Rosemary Lenton continued to inspire as she refused to let age get in the way of her lawn bowls Commonwealth Games campaign, despite a 19-7 defeat to England in the para women’s pairs in Leamington Spa.

Lenton, 72, is the oldest member of Team Scotland at the 2022 Games in Birmingham and competed alongside Pauline Wilson on another successful day of bowls for Scotland.

The Dumfries bowler admitted she couldn’t believe she has been picked to represent her adopted home country after moving from Yorkshire over 40 years ago and encouraged more older and disabled people to get involved.

“It’s an absolute dream come true. 20 years ago, I was lying in a hospital bed didn’t know what was in front of me,” said Lenton after an infection that left her competing in a wheelchair.

“I never think about my age. If I’m fit and able to do something, then I’ll do it, age is secondary.

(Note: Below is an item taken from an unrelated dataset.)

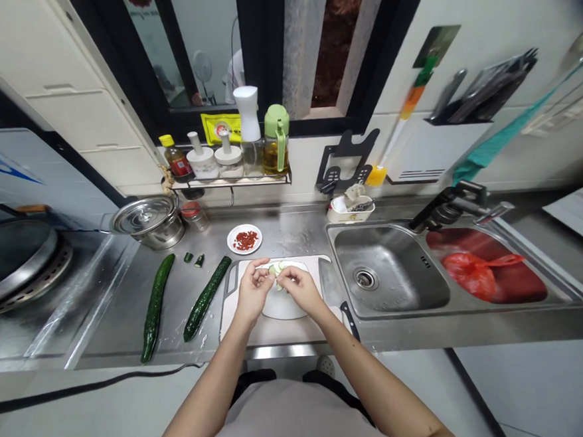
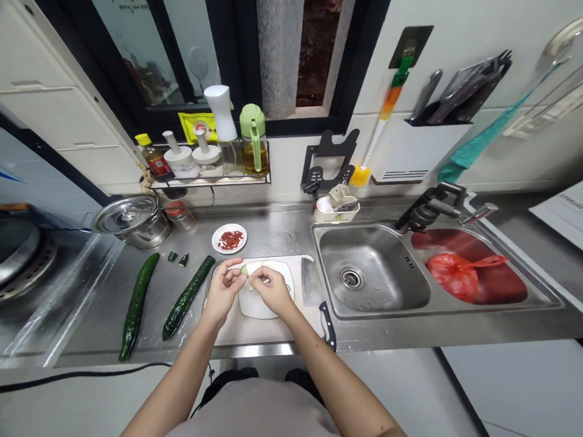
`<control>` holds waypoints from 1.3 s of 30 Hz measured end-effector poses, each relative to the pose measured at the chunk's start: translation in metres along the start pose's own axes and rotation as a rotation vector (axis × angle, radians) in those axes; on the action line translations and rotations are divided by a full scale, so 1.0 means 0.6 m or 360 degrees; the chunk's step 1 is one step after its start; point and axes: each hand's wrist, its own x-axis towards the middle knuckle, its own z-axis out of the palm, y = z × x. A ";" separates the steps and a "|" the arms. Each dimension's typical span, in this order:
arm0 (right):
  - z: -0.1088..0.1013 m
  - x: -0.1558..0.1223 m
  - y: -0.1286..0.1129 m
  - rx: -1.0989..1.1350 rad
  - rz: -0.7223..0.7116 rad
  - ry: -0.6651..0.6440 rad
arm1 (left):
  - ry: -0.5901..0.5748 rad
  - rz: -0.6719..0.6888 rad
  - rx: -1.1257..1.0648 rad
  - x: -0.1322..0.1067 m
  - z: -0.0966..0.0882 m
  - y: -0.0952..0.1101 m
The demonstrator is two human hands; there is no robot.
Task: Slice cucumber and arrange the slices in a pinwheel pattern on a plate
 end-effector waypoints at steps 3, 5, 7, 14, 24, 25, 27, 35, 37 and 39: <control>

“I hope more and more older people start to take up the game, you’re never too late. Don’t think just because you’ve got your pension you will stop doing everything, it could be the start.”

There was success across the greens for Scotland, with legendary men’s pairs Alex Marshall and Paul Foster securing qualification to the knockouts with a 18-11 win over Canada as they were roared on by a boisterous Tartan Army in the crowd.

There was victory too for men’s triples Darren Burnett, Iain McLean, and Stewart Anderson as they were roared on to edge New Zealand 15-14 and McLean hailed the Scottish support.

‘It’s brilliant, it really is,” said McLean. “It’s the extra man and great to have that support.”

“You feel good when you’ve got people cheering you on, and when you feel good you play well, and I think that showed.

“When you’ve got those people there it spurs you on to win the game.”

Elsewhere, Scotland went down 83-30 to Australia in netball at the NEC but Niamh McCall felt there were plenty of positives to take.

“We have just played the best in the world, and it was always going to go their way, but we kept our structure and gave it our best shot,” said McCall.

“We will learn from it and move on.

“The crowd was so loud and having them on our side was immense.

“My girlfriend, parents, brother and sister were in there too - we needed every little bit of help we could get out there and the crowd played a huge part in keeping us going.”

And assistant coach Sara Francis-Bayman felt there was more to come from her side.

She said: "Having a rest day on day one wasn't ideal, so it’s nice to get out there especially with a huge game against Wales coming up tomorrow.

“It’s one under our belt, we’ve got rid of the nerves and anxiety and had a good run out.

"I thought the mid-court generally had a good run-out and Iona Christian was great in attack.

“It’s tough against the Diamonds when you’re in the position that we are, but we’re happy with a lot of the stuff that we did."

There was success, however, in the squash, as Rory Stewart, Greg Lobban, Alan Clyne, and Georgia Adderley all progressed to the last 16 of the singles.